Cependant, il est très fréquent d’avoir des ancêtres ayant migré à Paris, et un rayon de 700 m n’est pas négligeable.

Je suis toutefois à nouveau surprise, lorsqu’il apparaît que vers 1906, côté maternel, une de mes quadrisaïeule habitait elle aussi le Xe arrondissement, cette fois-ci rue d’Enghien, c’est à dire la rue parallèle à la rue de l’Echiquier. Avec cent cinq ans d’écart, quelques dizaines de mètres nous séparaient donc.

Et alors me direz-vous ? Que faire de ses informations ?

Coïncidence ? Je (ne) crois (pas).

Dans son ouvrage Psychogénéalogie des lieux de vie, Christine Ulivucci mentionne d’autres exemples de coïncidences de ce type : une femme qui va s’installer dans une rue qui est celle d’une clinique dans laquelle son père avait été hospitalisé dans un état critique, alors qu’âgée d’un an, elle était elle-même hospitalisée dans un autre établissement, séparée de ses parents; un homme qui achète un commerce donnant sur rue, avant d’apprendre que ses grands-parents ont vécu à la même adresse.

Pour Christine Ulivucci, ces lieux permettent de rencontrer son passé, de l’interroger, de le revisiter.

En voyant ces coïncidences, je pense donc aux fameuses synchronicités développées par Jung. Contrairement au sens populaire qu’on leur donne parfois aujourd’hui, il ne s’agit pas de signes envoyés d’on ne sait où, mais des signes qui trouvent justement leur sens dans le fait que le sujet veut voir quelque chose dans ces coïncidences. Ce n’est pas la coïncidence en elle-même qui a du sens, mais le fait que le sujet l’ait repérée et perçue, au milieu des milliers d’informations que son inconscient et son conscient traitent à chaque seconde.

De même, ces coïncidences de lieux n’auront que le sens que l’on voudra bien leur donner.
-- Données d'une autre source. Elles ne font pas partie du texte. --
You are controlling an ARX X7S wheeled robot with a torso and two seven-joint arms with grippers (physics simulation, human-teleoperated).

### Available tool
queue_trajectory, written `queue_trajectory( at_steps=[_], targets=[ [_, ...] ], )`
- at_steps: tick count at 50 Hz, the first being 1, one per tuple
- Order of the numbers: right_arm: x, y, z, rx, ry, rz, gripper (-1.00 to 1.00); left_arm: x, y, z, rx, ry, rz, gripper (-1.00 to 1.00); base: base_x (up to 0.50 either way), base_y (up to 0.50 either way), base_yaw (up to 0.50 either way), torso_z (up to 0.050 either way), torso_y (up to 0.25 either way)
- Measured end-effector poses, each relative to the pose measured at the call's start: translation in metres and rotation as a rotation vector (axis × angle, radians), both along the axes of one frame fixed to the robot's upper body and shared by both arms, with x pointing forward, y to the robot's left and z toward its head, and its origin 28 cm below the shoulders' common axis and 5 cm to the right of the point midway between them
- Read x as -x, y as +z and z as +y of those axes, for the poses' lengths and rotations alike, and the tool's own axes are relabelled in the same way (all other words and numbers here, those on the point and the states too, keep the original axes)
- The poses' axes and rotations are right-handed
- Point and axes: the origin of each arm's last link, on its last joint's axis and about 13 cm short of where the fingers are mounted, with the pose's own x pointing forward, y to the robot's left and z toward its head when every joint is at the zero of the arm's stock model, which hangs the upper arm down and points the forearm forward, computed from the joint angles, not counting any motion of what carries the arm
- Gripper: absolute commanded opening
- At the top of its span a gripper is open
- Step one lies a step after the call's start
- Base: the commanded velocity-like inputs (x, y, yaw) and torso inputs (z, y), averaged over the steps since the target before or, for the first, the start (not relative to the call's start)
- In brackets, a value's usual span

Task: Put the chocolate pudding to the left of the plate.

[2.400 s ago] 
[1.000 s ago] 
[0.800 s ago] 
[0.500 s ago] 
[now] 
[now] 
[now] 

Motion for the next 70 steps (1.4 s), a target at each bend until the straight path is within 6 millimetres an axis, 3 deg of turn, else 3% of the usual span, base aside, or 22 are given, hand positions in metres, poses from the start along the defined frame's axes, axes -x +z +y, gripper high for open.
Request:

On pourrait alors, sur le même modèle que le concept de synchronicité (chronos, le temps), forger celui de syntopicité (topos, le lieu).

A ma grande surprise, une recherche de ce terme sur internet me renvoie un seul et unique résultat (ultime coïcidence ?), Les Concepts Excentriques de Frédéric Mathieu.

Voici le contenu de l’entrée « syntopicité » :

« Sur le modèle de la synchronicité thématisée par Jung, la syntopicité désigne l’occurence en un même lieu d’au moins deux événements sans lien de causalité objective, mais dont l’association fait sens pour le sujet. La plupart des saisons d’American Horror Story, en tant qu’elles développement une herméneutique historique centrée sur un huis-clos, reposent sur le paradigme de la syntopicité. C’est le cas également des films d’épouvante américaines impliquant d’anciens lieux de torture (Amityville), ou des hôtels bâtis sur des cimetières indiens (Shining), hantés par la mauvais conscience. »

Les Concepts Excentriques, Frédéric Mathieu, 2018 , p.7-8.

Et hop, ce mot a été imprimé, et nous l’adoptons donc.

Et vous, avez-vous des exemples de syntopicité à nous partager ? Quel sens leur donnez-vous ?

(Petit aparté sur l’image d’illustration : ces grévistes du « Hasard » ne se révoltent pas contre les aléas de la vie, mais contre leur traitement au charbonnage dit du Hasard, à Micheroux, en Belgique.)